Nigist Getachew (28 February 2002) is an Ethiopian middle-distance runner. She was a silver medalist over 800 metres at the 2025 World Athletics Indoor Championships.

==Biography==
===2024===
She was active on the Diamond League circuit in 2024. She raced over 1500 metres at the 2024 Xiamen Diamond League in China. She ran under two minutes for the 800 metres at the 2024 BAUHAUS-galan in Stockholm, in a race won by Scotland's Jemma Reekie in June 2024. She ran a 1500 metres personal best of 3:58.98 in the Diamond League at the 2024 Meeting de Paris event in July 2024.

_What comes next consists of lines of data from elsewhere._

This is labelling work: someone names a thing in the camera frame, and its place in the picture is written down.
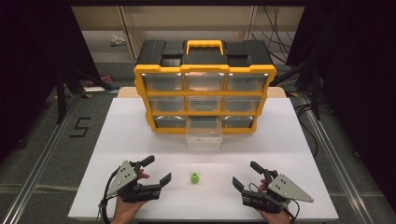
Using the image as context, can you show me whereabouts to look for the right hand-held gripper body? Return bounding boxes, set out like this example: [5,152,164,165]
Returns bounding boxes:
[241,169,315,215]

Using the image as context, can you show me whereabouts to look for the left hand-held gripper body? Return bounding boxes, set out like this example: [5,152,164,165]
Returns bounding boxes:
[106,159,163,204]

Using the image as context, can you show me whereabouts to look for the clear plastic drawer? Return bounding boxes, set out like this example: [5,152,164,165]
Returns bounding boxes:
[186,116,223,151]

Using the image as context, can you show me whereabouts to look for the yellow black drawer organizer cabinet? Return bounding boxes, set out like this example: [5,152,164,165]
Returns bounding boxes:
[134,39,277,135]

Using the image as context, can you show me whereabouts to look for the person's left hand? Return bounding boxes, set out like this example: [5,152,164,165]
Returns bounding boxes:
[112,169,150,219]

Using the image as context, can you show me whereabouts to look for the person's right hand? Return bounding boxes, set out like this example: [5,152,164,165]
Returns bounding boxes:
[256,179,293,224]

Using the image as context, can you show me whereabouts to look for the grid of transparent organizer drawers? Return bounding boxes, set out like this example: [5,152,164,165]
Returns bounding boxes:
[141,73,269,129]

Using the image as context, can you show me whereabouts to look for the black metal stand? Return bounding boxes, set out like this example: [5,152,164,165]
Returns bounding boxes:
[270,61,322,121]
[55,63,120,124]

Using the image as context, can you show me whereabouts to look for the pink object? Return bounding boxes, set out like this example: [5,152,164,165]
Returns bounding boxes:
[86,74,114,88]

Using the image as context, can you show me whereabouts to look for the crumpled white cloth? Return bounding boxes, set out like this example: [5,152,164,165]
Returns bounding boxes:
[109,34,127,48]

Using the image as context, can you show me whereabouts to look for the black curtain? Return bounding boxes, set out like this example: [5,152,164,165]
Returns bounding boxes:
[0,0,101,164]
[285,0,396,214]

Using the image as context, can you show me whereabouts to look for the white shelf unit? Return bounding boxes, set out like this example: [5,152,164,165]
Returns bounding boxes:
[71,6,305,62]

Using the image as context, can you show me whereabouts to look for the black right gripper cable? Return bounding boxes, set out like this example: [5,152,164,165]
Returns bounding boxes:
[279,198,301,224]

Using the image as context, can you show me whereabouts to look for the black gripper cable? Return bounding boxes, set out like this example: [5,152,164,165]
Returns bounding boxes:
[279,198,301,224]
[98,169,120,224]

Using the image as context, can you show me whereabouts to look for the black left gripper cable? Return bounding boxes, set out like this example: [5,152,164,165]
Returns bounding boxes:
[98,169,120,224]

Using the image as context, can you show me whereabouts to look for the black floor cable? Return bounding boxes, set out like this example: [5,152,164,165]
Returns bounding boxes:
[293,102,319,159]

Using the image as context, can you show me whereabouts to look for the metal floor rail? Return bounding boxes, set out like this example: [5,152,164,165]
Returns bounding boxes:
[0,92,84,224]
[298,92,379,224]

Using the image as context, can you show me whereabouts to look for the black hanging cables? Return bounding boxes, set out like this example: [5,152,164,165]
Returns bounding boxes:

She was named as a travelling reserve for the Ethiopian squad for the 2024 Olympic Games in Paris in July 2024. In September 2024, she ran a personal best 1:57.47 for the 800 metres on the World Athletics Continental Gold Tour event in Zagreb.

===2025===
She was selected for the 2025 World Athletics Indoor Championships in Nanjing in March 2025, where she ran an indoor personal best 1:59.63 to win the silver medal in the women’s 800 metres race. She placed sixth in the 800 metres at the 2025 Shanghai Diamond League event in China on 3 May 2025. In September 2025, she competed in the women's 800 metres at the 2025 World Athletics Championships in Tokyo, Japan.

===2026===
Getachew opened 2026 with a victory and meeting record of 1:59.98 for the 800 metres at the Czech Golden Gala in Ostrava on 3 February 2026. She lowered her indoor personal best to 1:59.54 on 19 February in Liévin. Getachew improved her PB to 1:59.32 to win the 800 metres at the Copernicus Cup in Toruń on 22 February 2026. The following month in Toruń, Poland, she placed fourth overall in the final of the 800 m 2026 World Athletics Indoor Championships.

In April, Getachew won the women's 800m, defeating world champion Lilian Odira, in a time of 1:58.79 at the Kip Keino Classic in Nairobi. In May, she ran 1:58.58 in the 800 metres competing in the 2026 Diamond League meeting in Rabat and on 19 June placed sixth in 1:59.12 at the 2026 Doha Diamond League. In September, she was a finalist over 800 m at the inaugural World Ultimate Championship in Budapest.